[Directions]:
Nothing is to be altered; the data must be repeated exactly.

[Extracted data]:
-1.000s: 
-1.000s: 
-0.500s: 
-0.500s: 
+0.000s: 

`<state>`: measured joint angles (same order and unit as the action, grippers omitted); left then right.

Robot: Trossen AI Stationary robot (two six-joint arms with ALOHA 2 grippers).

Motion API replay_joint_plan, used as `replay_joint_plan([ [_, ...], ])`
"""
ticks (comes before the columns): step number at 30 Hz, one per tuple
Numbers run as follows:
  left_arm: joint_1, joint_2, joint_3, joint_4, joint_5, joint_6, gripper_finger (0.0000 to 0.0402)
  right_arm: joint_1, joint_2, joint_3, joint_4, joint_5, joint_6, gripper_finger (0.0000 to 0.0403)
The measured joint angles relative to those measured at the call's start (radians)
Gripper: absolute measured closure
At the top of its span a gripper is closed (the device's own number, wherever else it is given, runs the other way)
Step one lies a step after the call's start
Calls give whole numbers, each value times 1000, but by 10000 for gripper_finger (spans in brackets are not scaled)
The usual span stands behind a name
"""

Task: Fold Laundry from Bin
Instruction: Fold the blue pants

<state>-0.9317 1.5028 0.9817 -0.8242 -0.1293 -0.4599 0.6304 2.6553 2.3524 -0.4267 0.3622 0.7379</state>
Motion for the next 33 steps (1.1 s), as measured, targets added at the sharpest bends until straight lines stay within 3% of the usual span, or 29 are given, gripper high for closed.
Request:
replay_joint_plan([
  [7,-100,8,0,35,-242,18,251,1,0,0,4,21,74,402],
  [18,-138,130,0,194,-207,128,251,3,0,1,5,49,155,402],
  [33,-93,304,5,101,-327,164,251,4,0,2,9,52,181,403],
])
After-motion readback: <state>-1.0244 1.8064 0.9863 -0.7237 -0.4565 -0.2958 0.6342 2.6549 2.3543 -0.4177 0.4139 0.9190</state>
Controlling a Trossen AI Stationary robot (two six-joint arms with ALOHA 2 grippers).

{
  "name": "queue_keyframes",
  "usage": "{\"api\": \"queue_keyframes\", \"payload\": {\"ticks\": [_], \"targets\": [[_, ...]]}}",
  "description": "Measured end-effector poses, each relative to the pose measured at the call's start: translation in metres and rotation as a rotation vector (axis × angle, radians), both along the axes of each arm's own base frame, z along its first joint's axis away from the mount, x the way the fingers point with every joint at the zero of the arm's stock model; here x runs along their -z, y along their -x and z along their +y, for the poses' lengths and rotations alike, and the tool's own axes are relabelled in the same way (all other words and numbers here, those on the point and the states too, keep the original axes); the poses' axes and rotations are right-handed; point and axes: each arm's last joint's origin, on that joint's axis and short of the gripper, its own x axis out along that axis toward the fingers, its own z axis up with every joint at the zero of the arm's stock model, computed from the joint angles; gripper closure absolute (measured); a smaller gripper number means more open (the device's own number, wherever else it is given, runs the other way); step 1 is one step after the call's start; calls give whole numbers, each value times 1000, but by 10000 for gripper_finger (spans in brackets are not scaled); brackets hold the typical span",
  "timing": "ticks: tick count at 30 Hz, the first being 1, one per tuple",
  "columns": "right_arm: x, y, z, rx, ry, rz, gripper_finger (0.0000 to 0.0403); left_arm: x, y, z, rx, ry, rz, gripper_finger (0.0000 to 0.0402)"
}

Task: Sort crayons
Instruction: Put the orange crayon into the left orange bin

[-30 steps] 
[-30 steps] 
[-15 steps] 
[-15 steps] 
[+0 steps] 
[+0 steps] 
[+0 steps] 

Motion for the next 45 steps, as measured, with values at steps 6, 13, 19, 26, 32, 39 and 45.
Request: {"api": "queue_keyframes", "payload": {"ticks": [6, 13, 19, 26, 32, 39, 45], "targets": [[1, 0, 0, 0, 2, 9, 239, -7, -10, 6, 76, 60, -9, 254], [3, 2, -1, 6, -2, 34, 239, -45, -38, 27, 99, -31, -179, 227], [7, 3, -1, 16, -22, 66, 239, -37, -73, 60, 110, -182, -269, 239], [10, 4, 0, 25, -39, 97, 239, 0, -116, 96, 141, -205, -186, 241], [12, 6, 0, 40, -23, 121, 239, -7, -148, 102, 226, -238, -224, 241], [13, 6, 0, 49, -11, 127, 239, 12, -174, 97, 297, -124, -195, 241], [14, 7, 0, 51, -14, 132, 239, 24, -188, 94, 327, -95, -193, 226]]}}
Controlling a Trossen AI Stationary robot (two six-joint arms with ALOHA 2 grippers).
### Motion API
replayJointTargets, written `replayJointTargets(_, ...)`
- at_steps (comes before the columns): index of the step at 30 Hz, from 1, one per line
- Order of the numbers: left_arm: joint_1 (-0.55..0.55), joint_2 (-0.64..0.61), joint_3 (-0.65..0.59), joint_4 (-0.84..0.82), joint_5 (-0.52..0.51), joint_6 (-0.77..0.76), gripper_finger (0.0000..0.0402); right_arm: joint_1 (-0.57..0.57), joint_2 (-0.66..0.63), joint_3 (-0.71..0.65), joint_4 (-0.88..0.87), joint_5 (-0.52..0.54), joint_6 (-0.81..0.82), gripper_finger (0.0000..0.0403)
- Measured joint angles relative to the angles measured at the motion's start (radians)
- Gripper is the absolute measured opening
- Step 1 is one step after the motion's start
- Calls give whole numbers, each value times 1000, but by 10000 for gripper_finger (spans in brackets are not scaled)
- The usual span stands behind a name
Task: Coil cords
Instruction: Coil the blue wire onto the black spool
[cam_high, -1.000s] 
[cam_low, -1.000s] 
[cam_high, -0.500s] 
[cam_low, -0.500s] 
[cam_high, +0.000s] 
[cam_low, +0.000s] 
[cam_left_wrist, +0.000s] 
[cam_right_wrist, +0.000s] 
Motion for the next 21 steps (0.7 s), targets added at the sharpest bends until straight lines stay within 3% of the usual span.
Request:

[Task solution]:
-1.000s: 
-1.000s: 
-0.500s: 
-0.500s: 
+0.000s: 

`<state>`: measured joint angles (same order and unit as the action, grippers omitted); left then right.

Robot: Trossen AI Stationary robot (two six-joint arms with ALOHA 2 grippers).

Motion API replay_joint_plan, used as `replay_joint_plan([ [_, ...], ])`
"""
ticks (comes before the columns): step number at 30 Hz, one per tuple
Numbers run as follows:
  left_arm: joint_1, joint_2, joint_3, joint_4, joint_5, joint_6, gripper_finger (0.0000 to 0.0402)
  right_arm: joint_1, joint_2, joint_3, joint_4, joint_5, joint_6, gripper_finger (0.0000 to 0.0403)
The measured joint angles relative to those measured at the call's start (radians)
Gripper: absolute measured closure
At the top of its span a gripper is closed (the device's own number, wherever else it is given, runs the other way)
Step one lies a step after the call's start
Calls give whole numbers, each value times 1000, but by 10000 for gripper_finger (spans in brackets are not scaled)
The usual span stands behind a name
"""

Task: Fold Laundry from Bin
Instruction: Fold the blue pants

<state>-0.9317 1.5028 0.9817 -0.8242 -0.1293 -0.4599 0.6304 2.6553 2.3524 -0.4267 0.3622 0.7379</state>
Motion for the next 33 steps (1.1 s), as measured, targets added at the sharpest bends until straight lines stay within 3% of the usual span, or 29 are given, gripper high for closed.
Request:
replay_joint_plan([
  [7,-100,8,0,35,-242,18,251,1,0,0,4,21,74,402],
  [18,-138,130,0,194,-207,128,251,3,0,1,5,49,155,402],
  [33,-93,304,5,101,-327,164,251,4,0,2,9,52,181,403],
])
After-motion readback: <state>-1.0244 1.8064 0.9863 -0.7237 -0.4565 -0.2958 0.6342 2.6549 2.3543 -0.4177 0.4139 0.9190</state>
Controlling a Trossen AI Stationary robot (two six-joint arms with ALOHA 2 grippers).

{
  "name": "queue_keyframes",
  "usage": "{\"api\": \"queue_keyframes\", \"payload\": {\"ticks\": [_], \"targets\": [[_, ...]]}}",
  "description": "Measured end-effector poses, each relative to the pose measured at the call's start: translation in metres and rotation as a rotation vector (axis × angle, radians), both along the axes of each arm's own base frame, z along its first joint's axis away from the mount, x the way the fingers point with every joint at the zero of the arm's stock model; here x runs along their -z, y along their -x and z along their +y, for the poses' lengths and rotations alike, and the tool's own axes are relabelled in the same way (all other words and numbers here, those on the point and the states too, keep the original axes); the poses' axes and rotations are right-handed; point and axes: each arm's last joint's origin, on that joint's axis and short of the gripper, its own x axis out along that axis toward the fingers, its own z axis up with every joint at the zero of the arm's stock model, computed from the joint angles; gripper closure absolute (measured); a smaller gripper number means more open (the device's own number, wherever else it is given, runs the other way); step 1 is one step after the call's start; calls give whole numbers, each value times 1000, but by 10000 for gripper_finger (spans in brackets are not scaled); brackets hold the typical span",
  "timing": "ticks: tick count at 30 Hz, the first being 1, one per tuple",
  "columns": "right_arm: x, y, z, rx, ry, rz, gripper_finger (0.0000 to 0.0403); left_arm: x, y, z, rx, ry, rz, gripper_finger (0.0000 to 0.0402)"
}

Task: Sort crayons
Instruction: Put the orange crayon into the left orange bin

[-30 steps] 
[-30 steps] 
[-15 steps] 
[-15 steps] 
[+0 steps] 
[+0 steps] 
[+0 steps] 

Motion for the next 45 steps, as measured, with values at steps 6, 13, 19, 26, 32, 39 and 45.
Request: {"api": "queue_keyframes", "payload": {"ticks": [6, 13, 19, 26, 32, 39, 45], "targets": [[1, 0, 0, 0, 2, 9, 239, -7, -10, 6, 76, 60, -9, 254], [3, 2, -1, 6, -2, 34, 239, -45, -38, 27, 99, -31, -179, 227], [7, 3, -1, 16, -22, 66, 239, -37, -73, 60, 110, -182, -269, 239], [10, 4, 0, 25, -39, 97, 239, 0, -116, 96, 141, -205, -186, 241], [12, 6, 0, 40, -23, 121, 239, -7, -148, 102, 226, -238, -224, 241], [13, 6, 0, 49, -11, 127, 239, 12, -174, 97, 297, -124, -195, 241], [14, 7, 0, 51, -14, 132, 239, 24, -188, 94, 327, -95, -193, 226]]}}
Controlling a Trossen AI Stationary robot (two six-joint arms with ALOHA 2 grippers).
### Motion API
replayJointTargets, written `replayJointTargets(_, ...)`
- at_steps (comes before the columns): index of the step at 30 Hz, from 1, one per line
- Order of the numbers: left_arm: joint_1 (-0.55..0.55), joint_2 (-0.64..0.61), joint_3 (-0.65..0.59), joint_4 (-0.84..0.82), joint_5 (-0.52..0.51), joint_6 (-0.77..0.76), gripper_finger (0.0000..0.0402); right_arm: joint_1 (-0.57..0.57), joint_2 (-0.66..0.63), joint_3 (-0.71..0.65), joint_4 (-0.88..0.87), joint_5 (-0.52..0.54), joint_6 (-0.81..0.82), gripper_finger (0.0000..0.0403)
- Measured joint angles relative to the angles measured at the motion's start (radians)
- Gripper is the absolute measured opening
- Step 1 is one step after the motion's start
- Calls give whole numbers, each value times 1000, but by 10000 for gripper_finger (spans in brackets are not scaled)
- The usual span stands behind a name
Task: Coil cords
Instruction: Coil the blue wire onto the black spool
[cam_high, -1.000s] 
[cam_low, -1.000s] 
[cam_high, -0.500s] 
[cam_low, -0.500s] 
[cam_high, +0.000s] 
[cam_low, +0.000s] 
[cam_left_wrist, +0.000s] 
[cam_right_wrist, +0.000s] 
Motion for the next 21 steps (0.7 s), targets added at the sharpest bends until straight lines stay within 3% of the usual span.
Request:

That's the answer, with nothing more to add.